EY Withdraws Report Due to AI Hallucinations in Cybersecurity Claims
Severity: Low (Score: 36.9)
Sources: Sherwood.News, Computing, Ia.Acs.Au, Afr
Published: · Updated:
Keywords: hallucinations, study, reports, loyalty, retracts, after, researchers
Summary
EY has retracted a 2025 study on loyalty rewards programs after researchers found numerous AI-generated inaccuracies, including fake citations and misattributed data. The report, which claimed the loyalty program economy was worth $200 billion and cited non-existent sources, was used by EY consultants in Canada to promote their cybersecurity services. Investigators from GPTZero revealed that approximately 60% of the references in the report were fabricated, raising concerns about the reliability of AI-generated content in professional reports. The withdrawal highlights the potential risks associated with AI hallucinations in critical business documents. EY has not publicly commented on the retraction. Key Points: • EY's report on loyalty programs was retracted due to AI-generated inaccuracies. • Researchers found 60% of the report's references were fabricated or misattributed. • The incident underscores the risks of relying on AI for generating professional content.
Detailed Analysis
**Impact** EY’s December 2025 report on cybersecurity vulnerabilities in loyalty programs was withdrawn after discovery of fabricated data and citations. The report targeted the global loyalty program economy, estimated at $200 billion, with claims that 30-50% of loyalty points go unused and are vulnerable to exploitation. The flawed report was used by EY consultants in Canada to promote cybersecurity services, potentially misleading clients and damaging EY’s credibility in the consulting sector.

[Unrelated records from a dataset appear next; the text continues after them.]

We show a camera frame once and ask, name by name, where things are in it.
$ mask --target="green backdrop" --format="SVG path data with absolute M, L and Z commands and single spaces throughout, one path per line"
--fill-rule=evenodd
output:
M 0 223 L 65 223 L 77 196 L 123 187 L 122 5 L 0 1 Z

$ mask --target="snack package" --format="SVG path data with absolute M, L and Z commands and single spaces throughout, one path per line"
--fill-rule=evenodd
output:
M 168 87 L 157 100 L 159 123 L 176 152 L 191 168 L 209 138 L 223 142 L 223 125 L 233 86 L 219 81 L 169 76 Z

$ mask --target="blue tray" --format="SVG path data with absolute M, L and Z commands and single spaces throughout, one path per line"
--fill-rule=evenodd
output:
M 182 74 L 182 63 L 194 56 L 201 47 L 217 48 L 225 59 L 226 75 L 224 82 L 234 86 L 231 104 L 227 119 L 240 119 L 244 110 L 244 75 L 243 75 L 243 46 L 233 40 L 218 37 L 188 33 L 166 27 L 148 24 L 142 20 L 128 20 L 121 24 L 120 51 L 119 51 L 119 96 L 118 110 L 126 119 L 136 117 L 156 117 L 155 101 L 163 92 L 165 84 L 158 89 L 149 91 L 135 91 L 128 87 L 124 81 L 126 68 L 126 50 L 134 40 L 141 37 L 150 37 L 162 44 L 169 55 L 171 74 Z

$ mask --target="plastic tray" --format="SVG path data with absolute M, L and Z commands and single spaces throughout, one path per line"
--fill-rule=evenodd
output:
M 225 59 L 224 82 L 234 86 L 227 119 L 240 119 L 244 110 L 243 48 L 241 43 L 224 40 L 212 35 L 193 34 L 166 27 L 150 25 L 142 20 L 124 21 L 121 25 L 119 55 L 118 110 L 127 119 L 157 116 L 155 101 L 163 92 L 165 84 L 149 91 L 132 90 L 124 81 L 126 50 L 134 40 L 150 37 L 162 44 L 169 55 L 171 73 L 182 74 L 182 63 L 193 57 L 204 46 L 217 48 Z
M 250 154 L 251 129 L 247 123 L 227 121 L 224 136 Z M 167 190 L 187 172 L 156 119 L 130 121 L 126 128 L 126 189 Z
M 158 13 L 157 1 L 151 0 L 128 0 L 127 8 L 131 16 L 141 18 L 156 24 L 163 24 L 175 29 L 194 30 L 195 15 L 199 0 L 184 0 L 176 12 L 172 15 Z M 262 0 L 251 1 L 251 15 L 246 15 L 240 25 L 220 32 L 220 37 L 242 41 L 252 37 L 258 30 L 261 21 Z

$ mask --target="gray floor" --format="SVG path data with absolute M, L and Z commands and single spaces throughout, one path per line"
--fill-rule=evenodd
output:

No direct data breach or operational compromise has been reported. **Technical Details** The issue stems from AI-generated hallucinations within the report, including nonexistent sources, broken URLs, and misattributed citations such as a fictitious McKinsey report. There is no indication of a cyberattack, malware, or exploitation of vulnerabilities; rather, the problem is inaccurate AI-assisted content generation. No CVEs, malware, or infrastructure details are mentioned. The problem relates to the report’s research and publication phase, not a traditional cyber kill chain. **Recommended Response** Organizations should verify the authenticity of AI-generated content and citations before use in decision-making or client communications. Consulting firms must implement rigorous human review processes to detect AI hallucinations in reports. Monitor for similar incidents involving AI-generated misinformation in professional services. No technical patches or detection rules apply as this is a content integrity issue rather than a cyber intrusion.
Source articles (4)
- EY retracts study after researchers discover AI hallucinations — Afr · 2026-05-17
New York | EY has withdrawn a study on loyalty rewards programs that included apparent artificial intelligence hallucinations and fake footnotes, in the latest example of a professional services firm… - EY retracts cyber report littered with AI errors - Information Age — Ia.Acs.Au · 2026-05-19
Consulting giant EY has retracted a cybersecurity report after researchers revealed that nearly three-quarters of its references were AI hallucinations. Researchers from GPTZero released an analysis l… - EY cybersecurity report pulled after probe finds 'AI hallucinations' — Computing · 2026-05-18
EY Canada removed a cybersecurity report after an investigation found it contained AI-generated fabrications, including non-existent sources and inaccurate claims. A cybersecurity report published by… - AI hallucinations appear to be creeping into consulting reports — Sherwood.News · 2026-05-15
A 44-page report titled “ Points of Attack: Uncovering Cyber Threats and Fraud in Loyalty Systems ” looks like many others that management consultancy EY publishes every year. These types of reports a…
Timeline
- 2025-12-01 — EY publishes loyalty programs report: The report titled 'Points of Attack: Uncovering Cyber Threats and Fraud in Loyalty Systems' is released, claiming significant vulnerabilities in loyalty programs.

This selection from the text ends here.